* **Assigned task**:
Reproduce the full listing below exactly. Do not include the pictures.

* **Information shown**:
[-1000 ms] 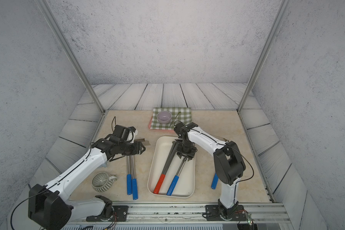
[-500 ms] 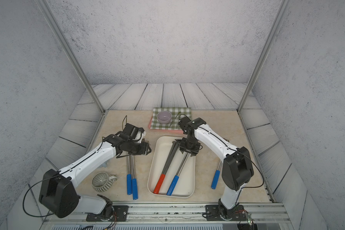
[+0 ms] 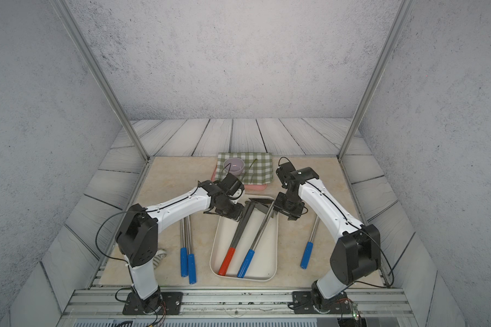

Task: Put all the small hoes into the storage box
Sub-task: Place the hoe in the storage box, then adjust the hoe in the storage box.

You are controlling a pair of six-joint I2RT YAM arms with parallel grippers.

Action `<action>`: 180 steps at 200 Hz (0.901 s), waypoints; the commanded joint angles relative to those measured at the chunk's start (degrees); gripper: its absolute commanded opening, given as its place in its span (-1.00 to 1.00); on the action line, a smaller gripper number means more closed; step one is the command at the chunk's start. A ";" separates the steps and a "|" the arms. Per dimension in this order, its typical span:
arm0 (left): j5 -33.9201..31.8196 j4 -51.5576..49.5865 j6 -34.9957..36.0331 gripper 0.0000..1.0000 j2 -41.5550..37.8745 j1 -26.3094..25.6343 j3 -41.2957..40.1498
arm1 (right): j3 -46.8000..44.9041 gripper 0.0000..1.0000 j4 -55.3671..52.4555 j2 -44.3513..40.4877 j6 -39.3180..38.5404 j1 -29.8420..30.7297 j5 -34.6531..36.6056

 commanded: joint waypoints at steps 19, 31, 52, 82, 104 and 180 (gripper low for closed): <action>-1.85 -3.39 2.44 0.14 4.68 -1.43 4.31 | -2.25 0.03 -0.34 -1.87 -2.07 -1.12 -0.51; -1.80 -3.41 2.52 0.14 6.05 -1.78 5.01 | -2.72 0.03 -0.06 -1.95 -2.23 -1.44 -0.62; -2.51 -4.14 2.52 0.14 8.63 -2.14 6.49 | -3.15 0.03 0.20 -1.91 -2.58 -1.77 -1.04; -3.46 -4.56 2.49 0.14 10.96 -2.24 7.82 | -3.57 0.03 0.50 -1.76 -3.02 -1.89 -1.42; -3.80 -5.00 2.42 0.14 12.44 -2.32 8.75 | -4.01 0.03 0.81 -1.68 -3.12 -2.09 -1.72; -6.27 -5.95 1.31 -0.28 16.03 -2.40 10.56 | -5.20 0.03 1.50 -1.75 -3.51 -2.24 -2.25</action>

* **Result**:
[-1000 ms] 
[-500 ms] 
[+0 ms] 

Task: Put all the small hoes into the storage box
Sub-task: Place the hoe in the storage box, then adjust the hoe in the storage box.

You are controlling a pair of six-joint I2RT YAM arms with parallel grippers.

Action `<action>`: 180 steps at 200 Hz (0.901 s), waypoints; the commanded joint angles relative to those measured at the chunk's start (degrees); gripper: its absolute commanded opening, given as its place in its span (-1.00 to 1.00); on the action line, a smaller gripper number means more closed; step one is the command at the chunk's start. A ";" separates the steps and a "|" the arms. Per dimension in this order, its typical span:
arm0 (left): j5 -33.9201..31.8196 j4 -51.5576..49.5865 j6 -34.9957..36.0331 gripper 0.0000..1.0000 j2 -41.5550..37.8745 j1 -26.3094..25.6343 j3 -41.2957..40.1498
arm1 (right): j3 -46.8000..44.9041 gripper 0.0000..1.0000 j4 -55.3671..52.4555 j2 -44.3513..40.4877 j6 -39.3180..38.5404 j1 -29.8420..30.7297 j5 -34.6531..36.6056

 commanded: joint waypoints at steps 19, 31, 52, 82, 104 and 180 (gripper low for closed): <action>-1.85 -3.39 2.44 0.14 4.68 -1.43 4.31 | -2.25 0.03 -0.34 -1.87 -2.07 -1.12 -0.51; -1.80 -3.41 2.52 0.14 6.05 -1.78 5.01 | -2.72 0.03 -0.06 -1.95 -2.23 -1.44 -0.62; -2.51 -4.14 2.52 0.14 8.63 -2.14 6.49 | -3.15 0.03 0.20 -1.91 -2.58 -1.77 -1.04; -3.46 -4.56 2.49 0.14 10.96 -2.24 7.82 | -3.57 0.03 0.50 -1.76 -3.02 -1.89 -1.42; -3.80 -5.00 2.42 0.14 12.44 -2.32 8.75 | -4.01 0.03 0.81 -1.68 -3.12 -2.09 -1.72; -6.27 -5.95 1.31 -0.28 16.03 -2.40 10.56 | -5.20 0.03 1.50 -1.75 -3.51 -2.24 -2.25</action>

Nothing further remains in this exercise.